| What to produce |
Report every line of the data where the string "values" appears.

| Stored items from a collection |

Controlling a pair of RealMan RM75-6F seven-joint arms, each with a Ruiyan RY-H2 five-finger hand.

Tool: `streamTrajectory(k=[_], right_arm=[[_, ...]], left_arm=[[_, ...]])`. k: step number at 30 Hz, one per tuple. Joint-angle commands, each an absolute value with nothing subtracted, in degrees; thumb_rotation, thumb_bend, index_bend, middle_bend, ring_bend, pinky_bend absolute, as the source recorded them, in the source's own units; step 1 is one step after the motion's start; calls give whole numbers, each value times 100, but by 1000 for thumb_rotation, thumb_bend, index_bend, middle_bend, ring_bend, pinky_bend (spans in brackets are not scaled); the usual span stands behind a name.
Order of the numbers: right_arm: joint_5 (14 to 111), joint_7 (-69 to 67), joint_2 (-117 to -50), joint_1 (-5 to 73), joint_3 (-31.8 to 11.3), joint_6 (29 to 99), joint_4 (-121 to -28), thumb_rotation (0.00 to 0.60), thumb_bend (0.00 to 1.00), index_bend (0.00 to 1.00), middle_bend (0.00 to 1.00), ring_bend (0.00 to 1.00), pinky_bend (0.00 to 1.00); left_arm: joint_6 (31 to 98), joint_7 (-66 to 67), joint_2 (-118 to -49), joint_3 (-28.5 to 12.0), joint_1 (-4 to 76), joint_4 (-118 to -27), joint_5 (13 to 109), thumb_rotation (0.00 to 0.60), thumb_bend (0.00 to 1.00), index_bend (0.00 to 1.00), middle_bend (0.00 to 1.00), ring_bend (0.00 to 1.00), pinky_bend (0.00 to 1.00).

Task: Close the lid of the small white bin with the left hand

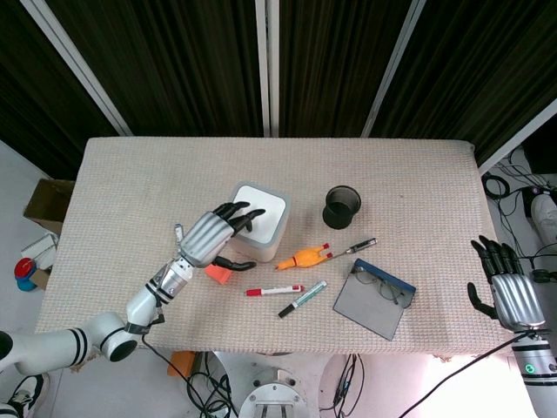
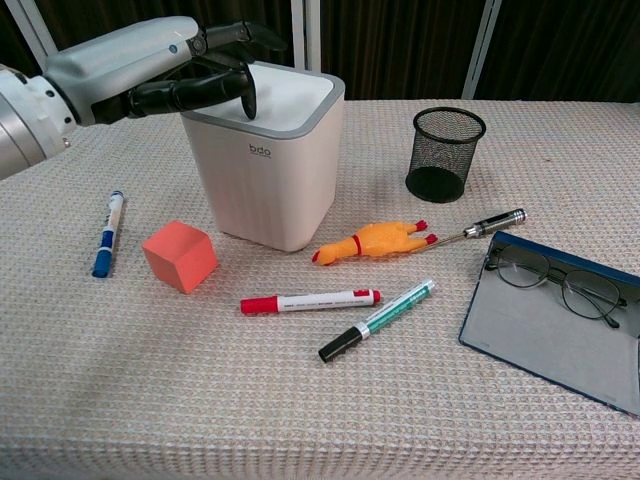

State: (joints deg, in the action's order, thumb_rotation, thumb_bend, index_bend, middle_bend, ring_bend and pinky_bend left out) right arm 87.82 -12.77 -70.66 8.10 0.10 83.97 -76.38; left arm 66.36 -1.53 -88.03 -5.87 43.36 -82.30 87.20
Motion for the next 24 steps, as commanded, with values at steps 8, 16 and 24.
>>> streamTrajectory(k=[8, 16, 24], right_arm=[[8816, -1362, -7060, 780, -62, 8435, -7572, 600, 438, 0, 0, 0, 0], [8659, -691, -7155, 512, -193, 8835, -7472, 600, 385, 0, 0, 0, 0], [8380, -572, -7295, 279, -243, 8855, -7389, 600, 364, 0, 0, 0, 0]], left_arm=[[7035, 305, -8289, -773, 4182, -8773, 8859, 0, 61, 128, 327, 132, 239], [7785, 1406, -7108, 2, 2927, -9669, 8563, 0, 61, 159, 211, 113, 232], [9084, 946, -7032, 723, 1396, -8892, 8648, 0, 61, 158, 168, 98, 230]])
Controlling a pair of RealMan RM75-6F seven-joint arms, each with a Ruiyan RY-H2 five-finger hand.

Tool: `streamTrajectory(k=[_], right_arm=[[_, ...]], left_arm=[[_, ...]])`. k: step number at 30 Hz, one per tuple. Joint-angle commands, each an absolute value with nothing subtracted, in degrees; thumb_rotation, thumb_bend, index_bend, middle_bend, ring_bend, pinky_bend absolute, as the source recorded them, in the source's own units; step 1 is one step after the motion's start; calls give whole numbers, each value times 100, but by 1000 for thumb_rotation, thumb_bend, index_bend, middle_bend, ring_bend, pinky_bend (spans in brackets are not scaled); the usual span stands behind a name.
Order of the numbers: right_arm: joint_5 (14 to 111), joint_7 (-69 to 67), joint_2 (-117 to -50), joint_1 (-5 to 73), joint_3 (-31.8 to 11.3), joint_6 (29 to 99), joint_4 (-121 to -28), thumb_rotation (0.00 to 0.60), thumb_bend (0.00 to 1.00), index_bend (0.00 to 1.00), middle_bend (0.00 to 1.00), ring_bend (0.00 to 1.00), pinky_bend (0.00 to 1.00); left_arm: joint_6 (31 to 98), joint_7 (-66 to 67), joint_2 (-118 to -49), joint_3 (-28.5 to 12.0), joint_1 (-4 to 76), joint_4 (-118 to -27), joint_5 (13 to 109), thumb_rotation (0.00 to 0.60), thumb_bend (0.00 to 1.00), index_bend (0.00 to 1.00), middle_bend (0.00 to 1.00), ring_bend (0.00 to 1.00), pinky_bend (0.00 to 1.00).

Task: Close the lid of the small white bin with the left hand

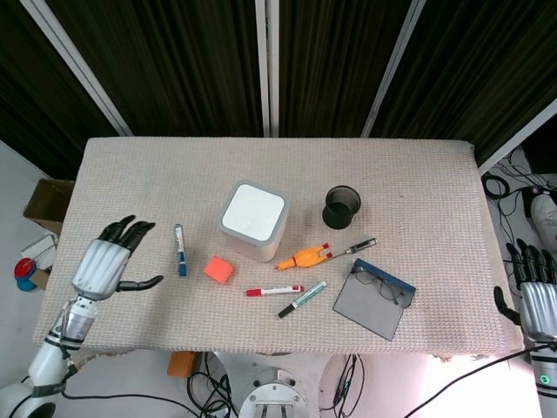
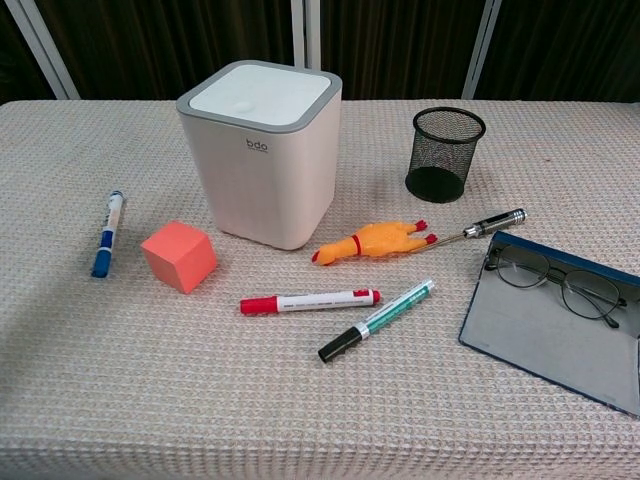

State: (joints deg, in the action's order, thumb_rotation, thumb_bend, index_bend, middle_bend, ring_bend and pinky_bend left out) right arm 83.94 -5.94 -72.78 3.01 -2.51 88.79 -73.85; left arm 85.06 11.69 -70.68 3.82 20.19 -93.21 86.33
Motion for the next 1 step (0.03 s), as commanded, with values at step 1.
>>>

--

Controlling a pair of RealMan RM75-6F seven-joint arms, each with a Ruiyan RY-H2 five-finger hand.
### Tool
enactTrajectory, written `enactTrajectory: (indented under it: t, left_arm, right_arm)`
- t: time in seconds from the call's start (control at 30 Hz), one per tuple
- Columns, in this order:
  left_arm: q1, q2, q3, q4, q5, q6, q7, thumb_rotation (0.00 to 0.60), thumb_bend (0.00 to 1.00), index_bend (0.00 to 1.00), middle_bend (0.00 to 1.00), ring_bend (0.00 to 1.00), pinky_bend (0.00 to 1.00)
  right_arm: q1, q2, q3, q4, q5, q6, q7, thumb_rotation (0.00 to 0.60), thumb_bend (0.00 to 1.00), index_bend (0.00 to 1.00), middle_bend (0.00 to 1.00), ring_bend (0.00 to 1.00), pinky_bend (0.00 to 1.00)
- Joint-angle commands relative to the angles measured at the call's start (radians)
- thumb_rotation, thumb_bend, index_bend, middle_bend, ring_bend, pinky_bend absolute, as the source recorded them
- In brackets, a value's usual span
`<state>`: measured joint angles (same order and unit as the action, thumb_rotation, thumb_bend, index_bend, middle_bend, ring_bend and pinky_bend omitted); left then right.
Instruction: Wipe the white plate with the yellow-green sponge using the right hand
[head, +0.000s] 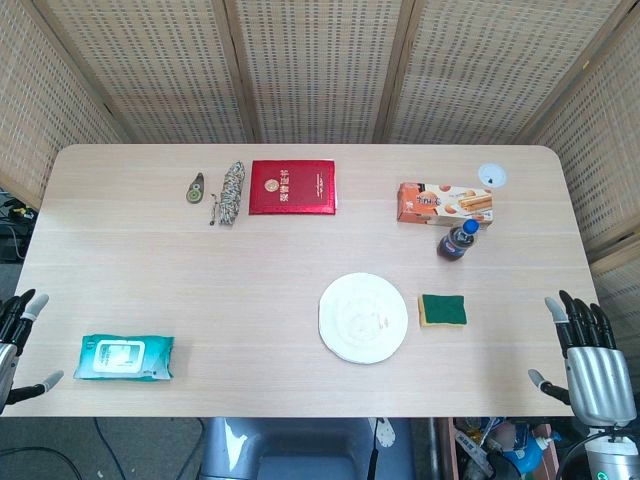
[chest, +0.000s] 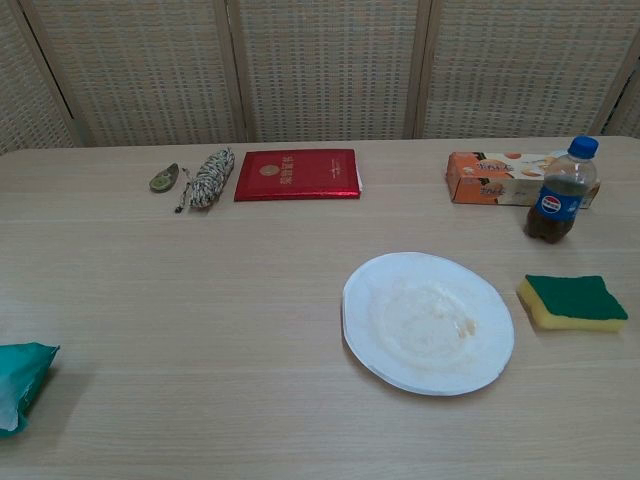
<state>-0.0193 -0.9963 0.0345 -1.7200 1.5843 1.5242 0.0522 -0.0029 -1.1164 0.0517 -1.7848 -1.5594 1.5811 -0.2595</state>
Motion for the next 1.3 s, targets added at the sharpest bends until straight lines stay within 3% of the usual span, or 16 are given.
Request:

| Solution |
Motion for the next 24 steps, as commanded, with values at steps 8, 16 and 24.
Motion for the next 1 step (0.03 s), as commanded, with values at step 1.

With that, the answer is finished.